I have the kind of Bible where things fall out of it a lot.

This past summer was the most amazing yet one of the hardest I have been through. I worked as a summer staffer at an YoungLife camp and between doing my job as a baker and helping out with the other camp activities I was worn out and beaten down and wondering why I had even chose to come. Oh, not to mention I was also recovering from having gall bladder surgery two weeks before I had to be at camp. I remember one day was really hard and I was really struggling... when I am psychically tried it seems like I get spiritually tried too and I tend to blow things out of proration. It was that night when I stumbled upon these words that Paul had written to the Hebrews and they really got me through the rest of the month at camp and kinda turn it around for me.

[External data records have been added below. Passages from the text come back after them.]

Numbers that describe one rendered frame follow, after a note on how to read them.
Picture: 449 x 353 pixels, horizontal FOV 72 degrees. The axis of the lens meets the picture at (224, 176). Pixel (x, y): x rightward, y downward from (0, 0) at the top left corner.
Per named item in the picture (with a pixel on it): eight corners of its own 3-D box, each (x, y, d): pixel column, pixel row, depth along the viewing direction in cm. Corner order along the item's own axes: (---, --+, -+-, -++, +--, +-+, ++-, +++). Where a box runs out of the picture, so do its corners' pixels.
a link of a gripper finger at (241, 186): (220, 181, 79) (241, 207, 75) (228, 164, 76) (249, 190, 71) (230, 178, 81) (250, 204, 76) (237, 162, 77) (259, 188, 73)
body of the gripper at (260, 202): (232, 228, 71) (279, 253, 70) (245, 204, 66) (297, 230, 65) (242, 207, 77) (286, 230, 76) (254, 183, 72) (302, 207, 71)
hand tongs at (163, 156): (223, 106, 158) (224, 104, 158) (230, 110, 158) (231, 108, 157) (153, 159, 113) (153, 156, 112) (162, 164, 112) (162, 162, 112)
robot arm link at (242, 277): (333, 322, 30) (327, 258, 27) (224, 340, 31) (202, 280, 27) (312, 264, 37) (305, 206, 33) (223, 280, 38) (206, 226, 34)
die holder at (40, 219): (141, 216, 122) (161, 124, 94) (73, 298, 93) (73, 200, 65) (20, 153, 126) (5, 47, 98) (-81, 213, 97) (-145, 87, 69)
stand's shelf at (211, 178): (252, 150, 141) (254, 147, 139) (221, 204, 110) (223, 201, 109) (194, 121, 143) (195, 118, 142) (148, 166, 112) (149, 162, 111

"Think about all He endured when sinful people did such terrible things to Him, so that you don't become weary and give up. After all, you have not yet given your lives in your struggle against sin" Hebrews 12:3-4 (NLT)

Powerful words. I found where I had written those words on a note card in my Bible tonight (yeah I'm kinda getting back into the habit of reading it) and I found that I still need the same reminder that I did when I was at camp. It's sad that I forget sometimes what Christ went through just so I could be saved. When I stop and think about when He went through it just blows my mind to the point of tears. I mean Jesus was beaten to the verge of death and then made to march to His death carrying the very thing He would be killed on and then nailed to a cross... nailed. Oh and He wasn't wearing any clothing. For some reason when I found out Jesus died naked it added something new to His death and I don't really know why other than it added more shame. Anyways this all was done so I don't become weary and give up.

That all happened for me. Me. For me of all people. I fully believe that it happened for me (and you). It happened so I wouldn't give up. The first time I read those words I cried, don't worry it was a good cry. The kind of cry that refreshes the soul and gives a new outlook on life. I started repeating that verse when I started growing weary and wanting to give up. I think I need to start doing repeating again.